Saved entries:
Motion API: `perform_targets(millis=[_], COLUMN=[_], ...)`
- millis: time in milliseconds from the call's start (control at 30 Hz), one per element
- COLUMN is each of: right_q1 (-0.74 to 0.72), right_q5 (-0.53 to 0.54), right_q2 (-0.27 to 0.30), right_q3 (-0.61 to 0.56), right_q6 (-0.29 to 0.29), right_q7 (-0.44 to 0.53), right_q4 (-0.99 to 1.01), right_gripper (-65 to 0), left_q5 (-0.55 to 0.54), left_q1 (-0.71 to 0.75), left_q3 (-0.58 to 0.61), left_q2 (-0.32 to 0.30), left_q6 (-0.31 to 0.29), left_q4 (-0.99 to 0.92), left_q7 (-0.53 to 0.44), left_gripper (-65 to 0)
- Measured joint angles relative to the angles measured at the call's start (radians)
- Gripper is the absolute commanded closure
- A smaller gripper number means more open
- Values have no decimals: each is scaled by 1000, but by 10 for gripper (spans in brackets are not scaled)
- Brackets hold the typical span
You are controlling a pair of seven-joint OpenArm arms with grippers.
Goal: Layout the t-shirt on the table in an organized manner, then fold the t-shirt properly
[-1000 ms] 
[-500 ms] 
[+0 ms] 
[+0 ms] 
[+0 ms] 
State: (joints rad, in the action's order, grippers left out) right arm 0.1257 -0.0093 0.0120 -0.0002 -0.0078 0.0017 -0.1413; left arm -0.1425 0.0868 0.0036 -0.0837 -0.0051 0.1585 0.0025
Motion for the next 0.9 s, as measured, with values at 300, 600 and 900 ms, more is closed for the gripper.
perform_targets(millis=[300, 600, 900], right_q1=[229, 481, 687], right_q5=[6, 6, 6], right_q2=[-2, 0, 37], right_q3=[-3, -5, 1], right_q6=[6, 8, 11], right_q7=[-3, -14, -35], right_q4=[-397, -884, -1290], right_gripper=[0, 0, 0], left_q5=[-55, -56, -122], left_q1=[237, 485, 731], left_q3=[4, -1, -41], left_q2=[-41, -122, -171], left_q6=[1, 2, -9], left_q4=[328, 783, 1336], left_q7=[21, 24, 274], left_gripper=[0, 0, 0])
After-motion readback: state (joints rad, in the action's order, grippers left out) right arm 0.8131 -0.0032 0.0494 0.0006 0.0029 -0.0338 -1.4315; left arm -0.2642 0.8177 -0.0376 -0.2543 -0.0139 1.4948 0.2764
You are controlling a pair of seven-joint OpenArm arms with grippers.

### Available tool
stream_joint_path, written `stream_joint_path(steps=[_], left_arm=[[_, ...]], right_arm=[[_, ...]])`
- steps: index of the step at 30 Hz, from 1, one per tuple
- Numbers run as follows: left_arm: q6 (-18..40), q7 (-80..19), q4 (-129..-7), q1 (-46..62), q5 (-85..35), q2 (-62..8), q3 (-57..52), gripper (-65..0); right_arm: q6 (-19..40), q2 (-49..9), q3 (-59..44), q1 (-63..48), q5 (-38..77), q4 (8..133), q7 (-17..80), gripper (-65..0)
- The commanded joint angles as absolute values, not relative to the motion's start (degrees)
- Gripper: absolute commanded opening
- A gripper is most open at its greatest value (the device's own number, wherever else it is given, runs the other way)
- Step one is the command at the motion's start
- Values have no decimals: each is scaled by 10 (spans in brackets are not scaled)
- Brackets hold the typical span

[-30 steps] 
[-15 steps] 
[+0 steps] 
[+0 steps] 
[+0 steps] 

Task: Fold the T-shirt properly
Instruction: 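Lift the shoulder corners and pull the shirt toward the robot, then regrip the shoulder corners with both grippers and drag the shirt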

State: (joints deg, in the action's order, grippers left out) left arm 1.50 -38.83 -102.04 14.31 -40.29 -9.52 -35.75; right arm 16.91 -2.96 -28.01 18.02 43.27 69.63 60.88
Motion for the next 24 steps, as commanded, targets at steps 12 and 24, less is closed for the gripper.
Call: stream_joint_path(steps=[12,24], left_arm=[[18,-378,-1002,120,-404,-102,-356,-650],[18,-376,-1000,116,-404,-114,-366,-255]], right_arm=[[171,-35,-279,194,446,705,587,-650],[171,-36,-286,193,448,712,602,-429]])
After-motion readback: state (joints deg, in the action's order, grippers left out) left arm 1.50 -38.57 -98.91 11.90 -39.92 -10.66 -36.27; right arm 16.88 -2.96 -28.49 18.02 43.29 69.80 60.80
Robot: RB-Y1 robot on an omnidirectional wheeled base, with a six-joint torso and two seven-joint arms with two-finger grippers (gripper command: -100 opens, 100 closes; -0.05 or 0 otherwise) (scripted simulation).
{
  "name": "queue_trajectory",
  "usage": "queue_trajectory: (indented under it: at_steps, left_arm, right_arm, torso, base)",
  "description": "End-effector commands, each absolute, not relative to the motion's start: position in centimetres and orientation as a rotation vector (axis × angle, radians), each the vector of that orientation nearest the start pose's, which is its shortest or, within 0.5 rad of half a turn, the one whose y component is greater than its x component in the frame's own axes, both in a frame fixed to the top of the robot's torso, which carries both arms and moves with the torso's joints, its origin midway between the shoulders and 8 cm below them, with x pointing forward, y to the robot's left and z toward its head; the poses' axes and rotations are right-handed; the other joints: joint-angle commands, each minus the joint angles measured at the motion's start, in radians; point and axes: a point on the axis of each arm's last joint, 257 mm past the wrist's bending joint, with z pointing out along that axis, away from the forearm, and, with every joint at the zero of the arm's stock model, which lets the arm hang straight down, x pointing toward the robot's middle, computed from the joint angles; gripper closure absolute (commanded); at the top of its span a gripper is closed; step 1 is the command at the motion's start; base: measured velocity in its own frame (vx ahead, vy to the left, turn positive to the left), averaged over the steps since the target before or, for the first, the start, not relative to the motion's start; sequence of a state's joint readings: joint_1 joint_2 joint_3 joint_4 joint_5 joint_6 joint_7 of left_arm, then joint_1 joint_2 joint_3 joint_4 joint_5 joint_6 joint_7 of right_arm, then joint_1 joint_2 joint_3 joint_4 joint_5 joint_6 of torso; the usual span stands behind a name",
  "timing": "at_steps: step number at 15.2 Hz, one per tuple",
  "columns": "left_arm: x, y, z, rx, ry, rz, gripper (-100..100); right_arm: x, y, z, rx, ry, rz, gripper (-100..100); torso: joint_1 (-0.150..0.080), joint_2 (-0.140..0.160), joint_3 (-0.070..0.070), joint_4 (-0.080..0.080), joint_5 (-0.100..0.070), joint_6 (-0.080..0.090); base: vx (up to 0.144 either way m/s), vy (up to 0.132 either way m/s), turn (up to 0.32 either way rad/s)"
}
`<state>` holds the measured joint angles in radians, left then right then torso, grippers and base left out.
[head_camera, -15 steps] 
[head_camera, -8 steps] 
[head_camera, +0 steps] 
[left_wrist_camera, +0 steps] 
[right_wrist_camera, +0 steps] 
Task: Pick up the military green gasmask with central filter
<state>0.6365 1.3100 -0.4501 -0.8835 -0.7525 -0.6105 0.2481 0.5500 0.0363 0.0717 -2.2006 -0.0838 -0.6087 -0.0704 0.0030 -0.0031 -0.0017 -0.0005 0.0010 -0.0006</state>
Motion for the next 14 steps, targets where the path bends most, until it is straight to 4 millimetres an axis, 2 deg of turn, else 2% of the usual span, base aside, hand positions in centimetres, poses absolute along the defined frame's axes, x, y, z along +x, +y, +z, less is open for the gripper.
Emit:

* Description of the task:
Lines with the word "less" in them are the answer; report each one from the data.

* Answer to this exercise:
Motion for the next 24 steps, as commanded, targets at steps 12 and 24, less is closed for the gripper.
Motion for the next 14 steps, targets where the path bends most, until it is straight to 4 millimetres an axis, 2 deg of turn, else 2% of the usual span, base aside, hand positions in centimetres, poses absolute along the defined frame's axes, x, y, z along +x, +y, +z, less is open for the gripper.

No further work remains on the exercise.